Segment Start: Listed entries
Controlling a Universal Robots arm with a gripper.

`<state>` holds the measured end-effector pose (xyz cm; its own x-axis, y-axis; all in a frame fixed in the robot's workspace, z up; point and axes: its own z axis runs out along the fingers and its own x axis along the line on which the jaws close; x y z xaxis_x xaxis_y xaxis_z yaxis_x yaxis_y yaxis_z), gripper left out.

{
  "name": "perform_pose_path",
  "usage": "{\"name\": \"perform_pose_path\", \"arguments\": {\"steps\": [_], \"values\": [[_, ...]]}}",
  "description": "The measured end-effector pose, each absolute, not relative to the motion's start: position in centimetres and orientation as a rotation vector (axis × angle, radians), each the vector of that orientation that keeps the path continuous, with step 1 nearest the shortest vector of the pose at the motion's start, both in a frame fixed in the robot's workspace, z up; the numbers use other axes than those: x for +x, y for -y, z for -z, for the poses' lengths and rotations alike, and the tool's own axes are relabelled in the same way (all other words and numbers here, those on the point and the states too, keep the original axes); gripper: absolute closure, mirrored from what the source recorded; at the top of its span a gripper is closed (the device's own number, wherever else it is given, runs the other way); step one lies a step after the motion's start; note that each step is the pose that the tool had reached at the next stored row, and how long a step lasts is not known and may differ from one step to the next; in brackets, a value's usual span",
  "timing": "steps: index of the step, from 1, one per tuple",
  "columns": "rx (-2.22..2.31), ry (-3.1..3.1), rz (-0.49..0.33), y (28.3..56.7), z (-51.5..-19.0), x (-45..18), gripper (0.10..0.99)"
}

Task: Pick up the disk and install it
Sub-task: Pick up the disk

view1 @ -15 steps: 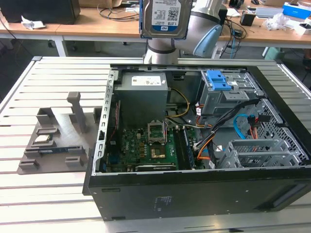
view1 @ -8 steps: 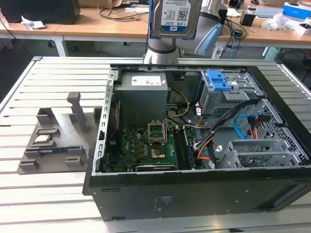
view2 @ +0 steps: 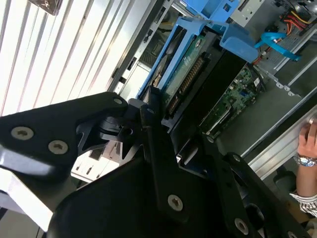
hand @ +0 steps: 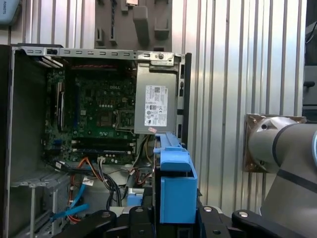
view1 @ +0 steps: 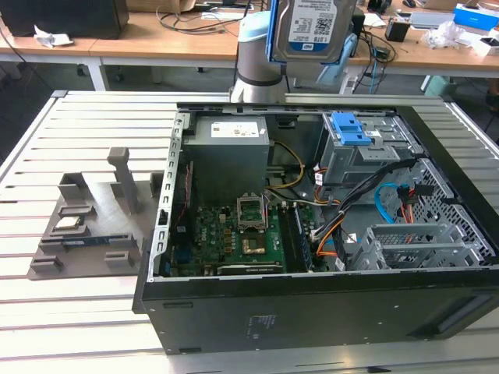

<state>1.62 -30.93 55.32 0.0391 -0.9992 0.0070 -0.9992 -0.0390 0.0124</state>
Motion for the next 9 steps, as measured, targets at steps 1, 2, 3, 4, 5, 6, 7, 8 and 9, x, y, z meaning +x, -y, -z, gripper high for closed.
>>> {"name": "perform_pose_path", "arguments": {"steps": [1, 2, 3, 4, 5, 6, 7, 8, 9], "values": [[2.254, 2.168, 0.005, 30.93, -55.33, 1.62, 0.725], [2.254, 2.168, 0.004, 30.93, -55.33, 1.63, 0.725], [2.253, 2.167, 0.003, 30.93, -55.32, 1.64, 0.725], [2.253, 2.167, 0.003, 30.93, -55.32, 1.65, 0.725], [2.254, 2.167, 0.003, 31.01, -55.32, 1.65, 0.725], [2.253, 2.167, 0.003, 31.19, -55.32, 1.65, 0.725], [2.253, 2.167, 0.003, 31.42, -55.32, 1.65, 0.725], [2.253, 2.167, 0.003, 31.56, -55.32, 1.65, 0.725], [2.253, 2.167, 0.003, 31.82, -55.32, 1.65, 0.725]]}}
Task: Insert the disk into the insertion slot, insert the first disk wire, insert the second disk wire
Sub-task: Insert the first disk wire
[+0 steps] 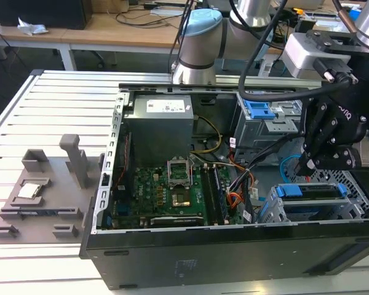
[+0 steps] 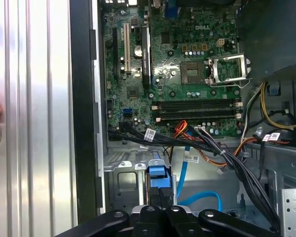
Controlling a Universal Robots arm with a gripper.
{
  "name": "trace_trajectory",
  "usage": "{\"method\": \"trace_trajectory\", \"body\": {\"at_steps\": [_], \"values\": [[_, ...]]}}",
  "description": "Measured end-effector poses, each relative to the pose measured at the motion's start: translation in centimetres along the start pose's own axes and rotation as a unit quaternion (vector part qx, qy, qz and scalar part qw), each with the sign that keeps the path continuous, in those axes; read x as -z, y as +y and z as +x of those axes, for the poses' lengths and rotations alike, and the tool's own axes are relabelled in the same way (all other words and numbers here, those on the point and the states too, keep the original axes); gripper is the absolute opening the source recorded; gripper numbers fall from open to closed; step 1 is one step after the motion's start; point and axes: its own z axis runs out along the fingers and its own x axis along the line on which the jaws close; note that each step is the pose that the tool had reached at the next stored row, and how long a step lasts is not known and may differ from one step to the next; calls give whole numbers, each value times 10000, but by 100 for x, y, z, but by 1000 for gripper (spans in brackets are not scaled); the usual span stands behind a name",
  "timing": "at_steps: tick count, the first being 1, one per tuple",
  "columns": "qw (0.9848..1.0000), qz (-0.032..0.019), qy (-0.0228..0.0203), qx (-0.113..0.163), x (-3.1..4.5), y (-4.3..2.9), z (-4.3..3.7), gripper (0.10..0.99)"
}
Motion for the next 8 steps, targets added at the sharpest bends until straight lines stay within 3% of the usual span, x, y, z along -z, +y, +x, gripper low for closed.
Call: {"method": "trace_trajectory", "body": {"at_steps": [2,3,5,8], "values": [[10000,0,-1,1,-1,-9,0,106],[10000,-3,0,0,1,-55,-1,106],[10000,-13,0,0,8,-221,-14,106],[10000,-15,1,0,12,-330,-31,106]]}}
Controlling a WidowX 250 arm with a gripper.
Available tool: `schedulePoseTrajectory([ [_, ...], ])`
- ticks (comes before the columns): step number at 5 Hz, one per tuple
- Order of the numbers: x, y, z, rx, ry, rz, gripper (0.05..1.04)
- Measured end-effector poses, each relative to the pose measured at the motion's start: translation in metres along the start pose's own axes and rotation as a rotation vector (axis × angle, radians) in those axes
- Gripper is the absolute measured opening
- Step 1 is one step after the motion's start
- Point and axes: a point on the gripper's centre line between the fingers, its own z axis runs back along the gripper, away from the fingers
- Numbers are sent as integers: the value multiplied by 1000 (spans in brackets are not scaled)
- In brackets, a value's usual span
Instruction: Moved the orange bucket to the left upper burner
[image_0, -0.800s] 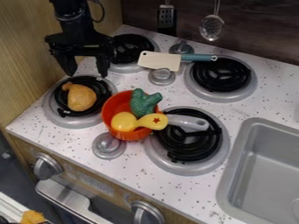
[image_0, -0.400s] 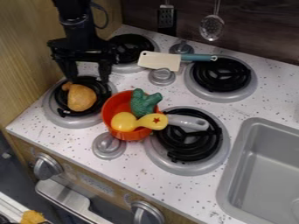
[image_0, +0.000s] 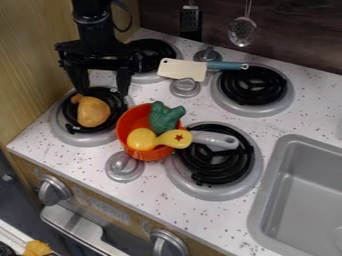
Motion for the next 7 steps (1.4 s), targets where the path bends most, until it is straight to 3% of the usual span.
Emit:
schedulePoseTrajectory([
  [2,-45,-9,-8,-39,-12,115,999],
  [3,-53,-15,-11,-52,-33,133,999],
  [4,-46,-5,-19,-92,-50,130,999],
  [7,-47,-6,-36,-105,-13,127,999],
])
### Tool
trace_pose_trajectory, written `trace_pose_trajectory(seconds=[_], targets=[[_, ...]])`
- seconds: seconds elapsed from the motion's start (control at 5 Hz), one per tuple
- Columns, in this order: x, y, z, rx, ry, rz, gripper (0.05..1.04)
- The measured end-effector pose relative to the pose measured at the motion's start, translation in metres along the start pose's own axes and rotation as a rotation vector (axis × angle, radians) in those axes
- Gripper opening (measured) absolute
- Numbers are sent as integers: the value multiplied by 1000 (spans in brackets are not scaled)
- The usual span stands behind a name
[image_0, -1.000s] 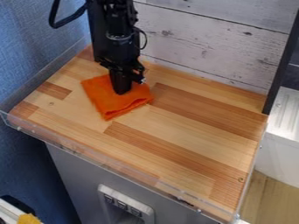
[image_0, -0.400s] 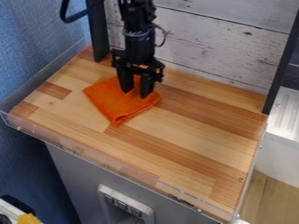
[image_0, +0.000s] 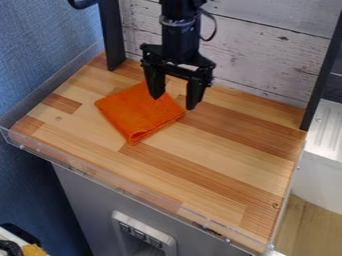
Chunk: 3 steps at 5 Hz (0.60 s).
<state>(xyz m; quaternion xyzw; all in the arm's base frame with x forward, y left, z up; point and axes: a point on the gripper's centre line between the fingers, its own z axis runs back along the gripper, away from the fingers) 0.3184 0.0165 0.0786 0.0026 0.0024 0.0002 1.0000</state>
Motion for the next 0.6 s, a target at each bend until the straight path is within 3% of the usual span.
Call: trace_pose_trajectory(seconds=[0.6], targets=[[-29,-47,41,1,-33,19,999]])
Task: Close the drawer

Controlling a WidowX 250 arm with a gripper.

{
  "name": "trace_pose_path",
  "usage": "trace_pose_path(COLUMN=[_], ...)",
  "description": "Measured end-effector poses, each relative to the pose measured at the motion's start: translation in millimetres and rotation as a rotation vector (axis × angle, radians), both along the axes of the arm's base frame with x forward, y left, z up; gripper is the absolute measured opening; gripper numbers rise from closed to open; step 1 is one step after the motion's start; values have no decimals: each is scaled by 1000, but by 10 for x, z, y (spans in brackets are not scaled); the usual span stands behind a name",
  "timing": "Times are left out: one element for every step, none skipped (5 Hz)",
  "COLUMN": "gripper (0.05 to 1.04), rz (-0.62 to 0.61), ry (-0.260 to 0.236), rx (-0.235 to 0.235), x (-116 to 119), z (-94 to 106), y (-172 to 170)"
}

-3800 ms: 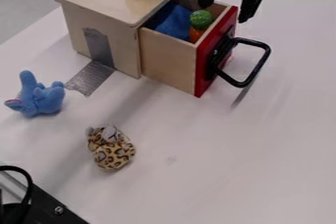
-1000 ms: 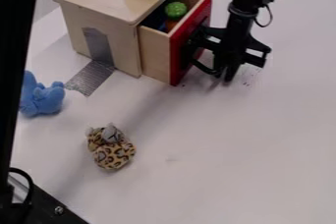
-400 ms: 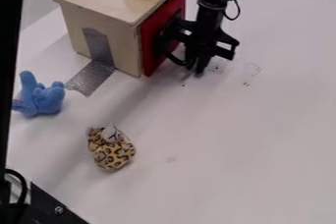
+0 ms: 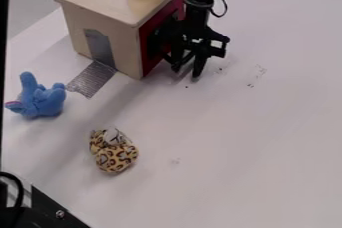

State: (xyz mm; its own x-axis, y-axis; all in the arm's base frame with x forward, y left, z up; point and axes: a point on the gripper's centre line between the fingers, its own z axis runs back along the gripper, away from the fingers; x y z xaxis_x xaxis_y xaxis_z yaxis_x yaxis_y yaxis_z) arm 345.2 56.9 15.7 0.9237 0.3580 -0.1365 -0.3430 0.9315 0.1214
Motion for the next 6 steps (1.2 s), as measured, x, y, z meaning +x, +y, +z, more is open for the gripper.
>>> trace_pose_path(gripper=[921, 1007, 1000, 1000, 1000, 1000], rz=[-28, -107, -177, -251, -331, -344], ry=[-57, -195, -235, -231, -206, -207], rx=[-33, -26, -42, -48, -45, -46], x=[54, 237, 264, 274, 271, 276], z=[211, 788, 943, 996, 1086, 1098], y=[-79, -243, -418, -532, -528, -539])
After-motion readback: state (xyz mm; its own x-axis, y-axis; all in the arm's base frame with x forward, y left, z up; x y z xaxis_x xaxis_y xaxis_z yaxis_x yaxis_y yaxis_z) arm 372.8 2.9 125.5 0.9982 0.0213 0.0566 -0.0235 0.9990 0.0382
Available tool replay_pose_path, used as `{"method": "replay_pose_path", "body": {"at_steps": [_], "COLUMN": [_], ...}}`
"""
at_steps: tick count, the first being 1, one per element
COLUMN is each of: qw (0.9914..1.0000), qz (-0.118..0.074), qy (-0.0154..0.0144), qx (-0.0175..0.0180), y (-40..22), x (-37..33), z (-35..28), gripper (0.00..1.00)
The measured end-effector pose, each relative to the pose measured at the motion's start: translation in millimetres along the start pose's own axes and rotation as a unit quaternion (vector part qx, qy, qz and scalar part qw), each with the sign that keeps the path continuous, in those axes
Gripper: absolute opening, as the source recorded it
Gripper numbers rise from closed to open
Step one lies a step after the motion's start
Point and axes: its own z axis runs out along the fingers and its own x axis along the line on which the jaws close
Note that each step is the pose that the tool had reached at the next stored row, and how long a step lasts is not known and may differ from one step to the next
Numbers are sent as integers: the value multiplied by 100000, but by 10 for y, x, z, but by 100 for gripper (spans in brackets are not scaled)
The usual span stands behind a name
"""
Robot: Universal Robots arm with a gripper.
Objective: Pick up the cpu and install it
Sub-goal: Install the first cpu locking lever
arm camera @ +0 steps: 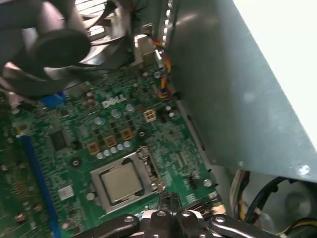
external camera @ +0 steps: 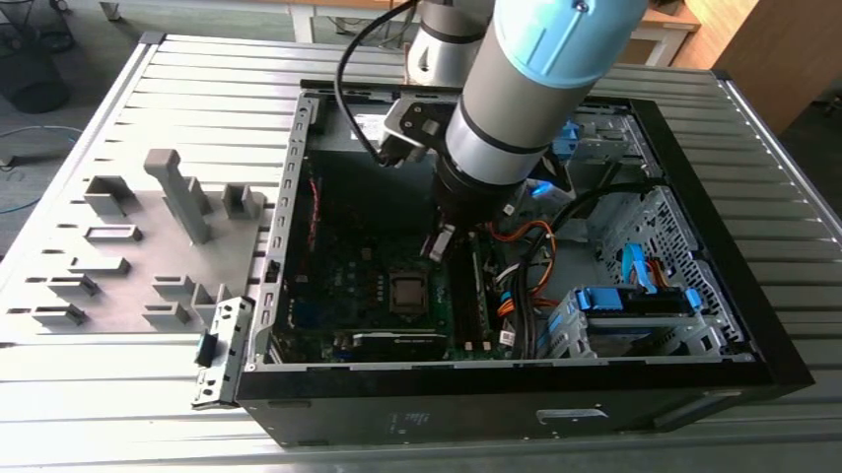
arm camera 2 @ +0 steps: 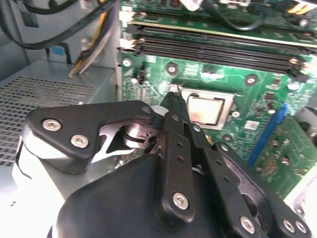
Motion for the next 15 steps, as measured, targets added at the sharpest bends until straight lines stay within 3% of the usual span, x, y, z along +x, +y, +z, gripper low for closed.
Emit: {"method": "replay_pose_path", "body": {"at_steps": [7, 15], "qw": [99999, 99999], "qz": [52, 69], "qy": [346, 453], "qx": [147, 197], "y": [-68, -99], "x": [152, 217], "z": [-18, 28], "gripper": [11, 11]}}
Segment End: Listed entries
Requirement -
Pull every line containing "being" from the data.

Output of the task -
  "timing": "at_steps: tick count, the first being 1, one per tuple",
at_steps: tick count, the first being 1, one per element

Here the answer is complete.